They crossed paths in a blur of motion, leaping fallen trunks, skidding over wet earth.
Behind them—
The ground detonated.
A delayed cascade from her asteroid strike and his void erasures combined.
The rainforest kingdom split open in a roaring chain reaction.
Lava surged upward in a tidal wave of molten rock.
Steam exploded outward in a scalding shockwave.
Griefspawn caught in the blast were shredded, burned, crushed under falling debris.
Over two thousand vanished or were obliterated in the span of seconds.
The shockwave hit the outer edges of the arena and rebounded.
The stands trembled.
Even the fragments fell silent.
When the steam cleared, a crater smoked where a forest had stood.
Griefspawn corpses—partial, crushed, burning—littered the rim.
Some tried to reform.
Many failed.
Qaritas stood at the edge of the devastation, chest rising and falling in measured breaths.
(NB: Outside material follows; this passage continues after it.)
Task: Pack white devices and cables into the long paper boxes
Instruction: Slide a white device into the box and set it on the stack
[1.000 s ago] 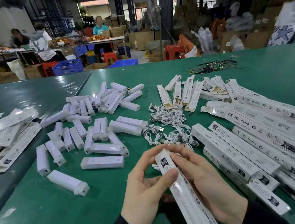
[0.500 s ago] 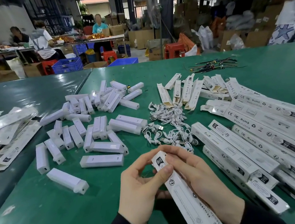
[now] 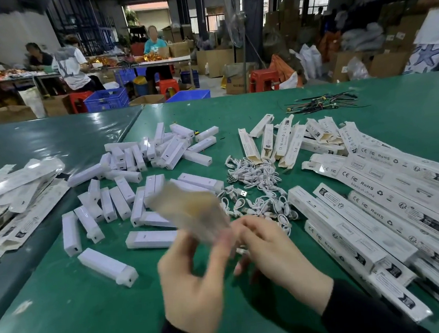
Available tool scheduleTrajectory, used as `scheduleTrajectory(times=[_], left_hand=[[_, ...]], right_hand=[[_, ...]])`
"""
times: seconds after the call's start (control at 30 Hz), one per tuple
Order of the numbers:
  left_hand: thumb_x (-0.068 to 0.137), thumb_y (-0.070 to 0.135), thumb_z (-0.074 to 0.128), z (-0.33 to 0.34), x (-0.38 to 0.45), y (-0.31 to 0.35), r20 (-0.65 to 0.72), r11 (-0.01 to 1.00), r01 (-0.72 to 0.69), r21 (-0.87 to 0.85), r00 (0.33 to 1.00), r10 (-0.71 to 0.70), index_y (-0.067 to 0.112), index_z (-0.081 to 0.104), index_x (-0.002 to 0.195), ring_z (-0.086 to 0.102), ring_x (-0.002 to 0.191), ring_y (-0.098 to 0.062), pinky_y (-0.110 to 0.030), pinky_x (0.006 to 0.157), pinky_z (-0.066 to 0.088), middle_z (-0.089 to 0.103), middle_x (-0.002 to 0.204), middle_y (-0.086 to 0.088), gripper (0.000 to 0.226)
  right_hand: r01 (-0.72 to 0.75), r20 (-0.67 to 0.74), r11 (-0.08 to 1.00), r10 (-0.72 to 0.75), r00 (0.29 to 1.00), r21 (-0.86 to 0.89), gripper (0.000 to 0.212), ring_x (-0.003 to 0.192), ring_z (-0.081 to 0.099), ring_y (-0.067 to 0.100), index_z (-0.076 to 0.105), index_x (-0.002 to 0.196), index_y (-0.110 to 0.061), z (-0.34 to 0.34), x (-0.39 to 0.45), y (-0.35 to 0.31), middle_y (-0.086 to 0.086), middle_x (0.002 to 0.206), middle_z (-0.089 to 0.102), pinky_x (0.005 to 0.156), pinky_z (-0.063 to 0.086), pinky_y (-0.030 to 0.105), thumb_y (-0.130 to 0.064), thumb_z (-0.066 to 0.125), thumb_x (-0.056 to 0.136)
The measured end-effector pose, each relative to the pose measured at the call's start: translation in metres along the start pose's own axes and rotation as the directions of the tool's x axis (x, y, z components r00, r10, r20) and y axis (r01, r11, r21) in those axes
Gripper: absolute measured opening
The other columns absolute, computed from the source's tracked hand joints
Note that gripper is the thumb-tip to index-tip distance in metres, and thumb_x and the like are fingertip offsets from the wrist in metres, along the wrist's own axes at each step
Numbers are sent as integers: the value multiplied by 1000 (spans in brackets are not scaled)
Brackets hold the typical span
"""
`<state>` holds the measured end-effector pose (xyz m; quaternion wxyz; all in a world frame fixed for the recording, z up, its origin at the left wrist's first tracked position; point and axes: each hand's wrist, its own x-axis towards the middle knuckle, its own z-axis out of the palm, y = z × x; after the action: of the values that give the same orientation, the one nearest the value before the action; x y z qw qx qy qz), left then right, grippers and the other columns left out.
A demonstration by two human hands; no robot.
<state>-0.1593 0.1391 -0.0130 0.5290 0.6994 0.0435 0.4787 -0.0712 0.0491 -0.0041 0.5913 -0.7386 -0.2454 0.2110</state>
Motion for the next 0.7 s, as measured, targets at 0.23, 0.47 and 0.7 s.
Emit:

He glanced toward the center of the battlefield.
Hrolyn had not moved.
Not a step.
The staff remained planted.
The threads still held him upright.
Blood still ran upward.
His eyes remained fixed—black voids with frozen stars.
Griefspawn gathered again around him, but slower now, as if uncertain.
Qaritas frowned.
"Why isn't he moving?" he muttered under his breath.
Eon answered, voice low and colder than before.
"He never did his own work."
Qaritas's eyes flicked to the Old God.
"Like the Ascendants?"
A pause.
Then Eon said one word.
"No."
The way he said it chilled something deeper than skin.
Not delegation.
Not pride.
Something older.
Something calculated.
Hrolyn stood like the eye of a storm that did not need to rage.
Xheavend landed beside Qaritas, shoulders rising and falling once.
Her armor smoked faintly from lava.
The stick rested casually against her shoulder.
She looked toward the stands.
Then toward Ecayrous.
And her smile vanished.
Qaritas followed her gaze.
Ecayrous was clapping slowly.
Not mockery.
Approval.
"Delightful," he said.
He lifted both hands.
The air above the Hellbound darkened.
Not cloud-dark.
Cosmic-dark.
The volcano's glow dimmed.
The lava pits quieted as if afraid to erupt.
The rainforest canopy shuddered.
Even the Griefspawn paused.
The sky tore.
It did not split like fabric.
It opened like a wound.
Space peeled back, revealing something beyond the architecture of the arena.
The fragments leaned forward involuntarily.
Even they felt it.
Six shapes descended through the rupture.
Massive.
Wrong.
Cathedral-sized silhouettes of writhing shadow and sinew.
Dozens of burning eyes glowed like dying suns within each shape.
Tendrils uncoiled slowly, tasting air and gravity and life.
Their presence bent the forest.
Bent the lava.
Bent light.
Qaritas felt the pressure in his bones.
Xheavend did not move.
Ecayrous's smile widened.
"Let's raise the stakes," he purred.
The Behemite fully emerged into the Hellbound.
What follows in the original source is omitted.